Assigned task: Given the listing below, write out exactly the lines starting with the line that has "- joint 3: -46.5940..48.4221" and going on through the line that has "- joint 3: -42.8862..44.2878", both kept.

Dataset entries:
------------------------------------------------------------
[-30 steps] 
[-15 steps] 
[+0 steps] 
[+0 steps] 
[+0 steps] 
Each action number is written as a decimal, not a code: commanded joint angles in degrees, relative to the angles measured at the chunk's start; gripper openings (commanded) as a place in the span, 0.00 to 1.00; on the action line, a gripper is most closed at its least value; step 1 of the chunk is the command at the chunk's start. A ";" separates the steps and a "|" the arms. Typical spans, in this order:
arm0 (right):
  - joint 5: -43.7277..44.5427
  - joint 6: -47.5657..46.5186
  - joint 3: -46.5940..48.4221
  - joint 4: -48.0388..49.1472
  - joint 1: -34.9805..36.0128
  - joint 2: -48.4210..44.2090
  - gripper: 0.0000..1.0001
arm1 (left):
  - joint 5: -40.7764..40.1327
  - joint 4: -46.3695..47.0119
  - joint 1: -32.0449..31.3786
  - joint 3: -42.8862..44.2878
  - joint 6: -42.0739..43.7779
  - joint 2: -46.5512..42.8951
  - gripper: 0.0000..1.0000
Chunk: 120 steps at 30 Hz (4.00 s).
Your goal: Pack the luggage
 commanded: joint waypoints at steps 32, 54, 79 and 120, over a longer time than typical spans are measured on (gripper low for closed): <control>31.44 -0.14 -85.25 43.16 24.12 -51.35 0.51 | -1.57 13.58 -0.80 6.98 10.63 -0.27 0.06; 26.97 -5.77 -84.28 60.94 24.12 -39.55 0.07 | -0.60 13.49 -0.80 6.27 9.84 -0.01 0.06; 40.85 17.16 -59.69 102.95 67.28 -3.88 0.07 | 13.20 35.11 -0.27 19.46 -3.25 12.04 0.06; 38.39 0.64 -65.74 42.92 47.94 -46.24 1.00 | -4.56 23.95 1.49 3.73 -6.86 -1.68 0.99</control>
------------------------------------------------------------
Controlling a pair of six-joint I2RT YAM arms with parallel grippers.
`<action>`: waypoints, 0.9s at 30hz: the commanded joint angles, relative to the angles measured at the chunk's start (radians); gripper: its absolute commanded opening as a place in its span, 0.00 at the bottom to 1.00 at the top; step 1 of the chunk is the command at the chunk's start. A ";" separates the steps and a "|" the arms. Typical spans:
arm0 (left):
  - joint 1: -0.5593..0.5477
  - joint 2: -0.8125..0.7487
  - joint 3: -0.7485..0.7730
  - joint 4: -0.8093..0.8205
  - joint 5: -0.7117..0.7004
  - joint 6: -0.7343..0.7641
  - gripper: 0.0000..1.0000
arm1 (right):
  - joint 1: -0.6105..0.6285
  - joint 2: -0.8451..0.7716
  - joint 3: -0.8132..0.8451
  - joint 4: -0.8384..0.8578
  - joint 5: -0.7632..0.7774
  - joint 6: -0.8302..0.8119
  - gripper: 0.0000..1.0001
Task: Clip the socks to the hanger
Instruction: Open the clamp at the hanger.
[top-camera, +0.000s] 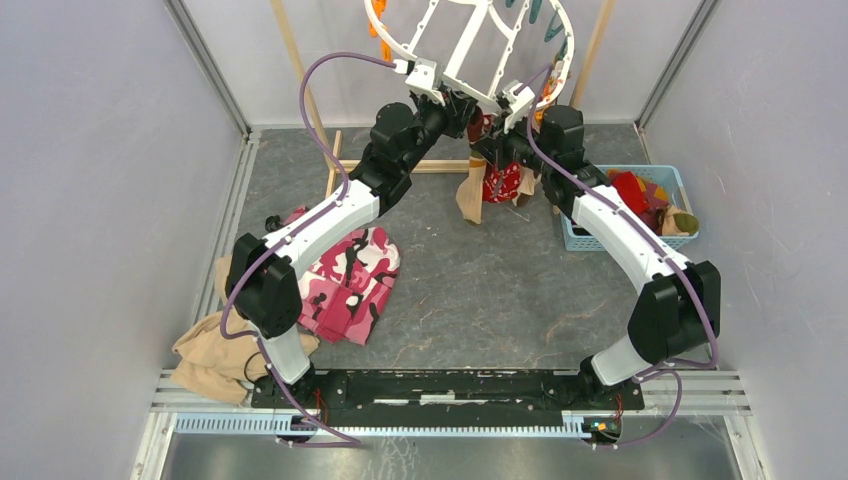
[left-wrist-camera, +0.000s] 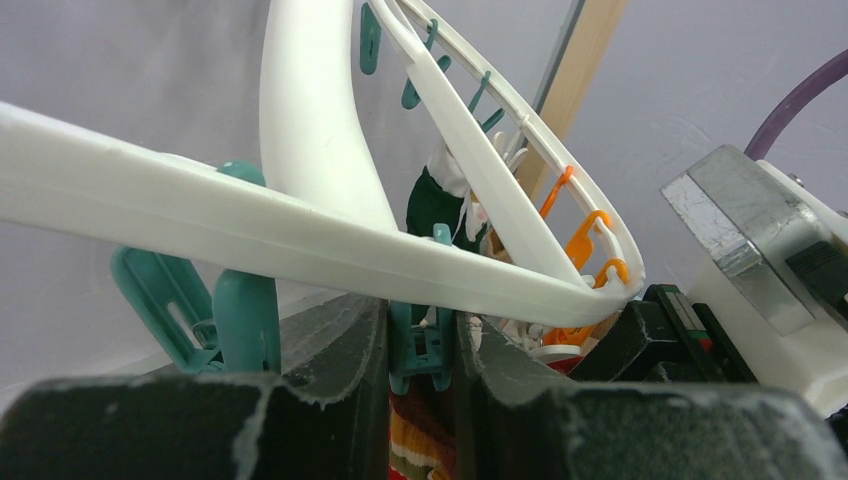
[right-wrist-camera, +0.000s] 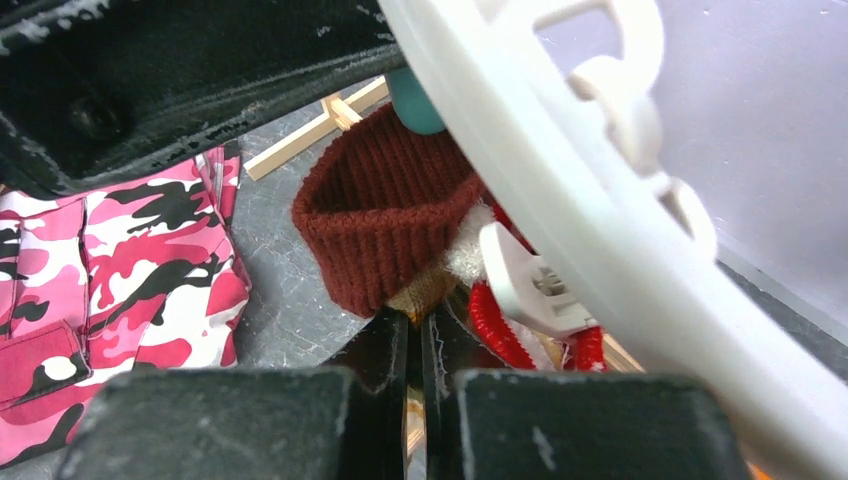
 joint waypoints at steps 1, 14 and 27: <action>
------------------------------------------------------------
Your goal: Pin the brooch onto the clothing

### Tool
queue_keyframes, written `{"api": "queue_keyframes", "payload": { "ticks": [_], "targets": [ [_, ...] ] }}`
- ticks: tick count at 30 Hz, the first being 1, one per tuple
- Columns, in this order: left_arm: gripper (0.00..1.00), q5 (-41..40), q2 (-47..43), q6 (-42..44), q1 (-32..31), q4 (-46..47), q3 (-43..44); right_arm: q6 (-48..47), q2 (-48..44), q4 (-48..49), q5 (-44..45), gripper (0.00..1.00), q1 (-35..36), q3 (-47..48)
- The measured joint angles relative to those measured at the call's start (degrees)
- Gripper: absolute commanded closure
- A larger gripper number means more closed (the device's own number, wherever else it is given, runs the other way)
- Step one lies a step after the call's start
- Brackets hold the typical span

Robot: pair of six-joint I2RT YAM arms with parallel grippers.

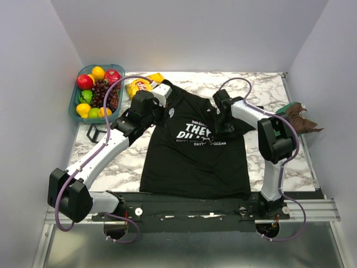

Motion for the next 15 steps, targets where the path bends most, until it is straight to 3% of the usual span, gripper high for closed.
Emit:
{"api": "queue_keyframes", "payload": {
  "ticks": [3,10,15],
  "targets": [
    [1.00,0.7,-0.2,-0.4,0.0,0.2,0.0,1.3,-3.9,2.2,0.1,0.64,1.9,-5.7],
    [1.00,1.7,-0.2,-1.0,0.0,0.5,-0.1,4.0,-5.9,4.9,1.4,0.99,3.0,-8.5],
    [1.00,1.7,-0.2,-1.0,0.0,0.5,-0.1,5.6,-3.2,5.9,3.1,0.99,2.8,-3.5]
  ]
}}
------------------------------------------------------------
Your response:
  - joint 3: -46.5940..48.4221
  - joint 4: -48.0388..49.1472
  - joint 1: -34.9805..36.0128
  - joint 2: -48.4210..44.2090
  - gripper: 0.0000..1.0001
arm1 (left):
  - joint 5: -40.7764..40.1327
  - joint 4: -46.3695..47.0119
  - joint 1: -32.0449..31.3786
  - joint 3: -42.8862..44.2878

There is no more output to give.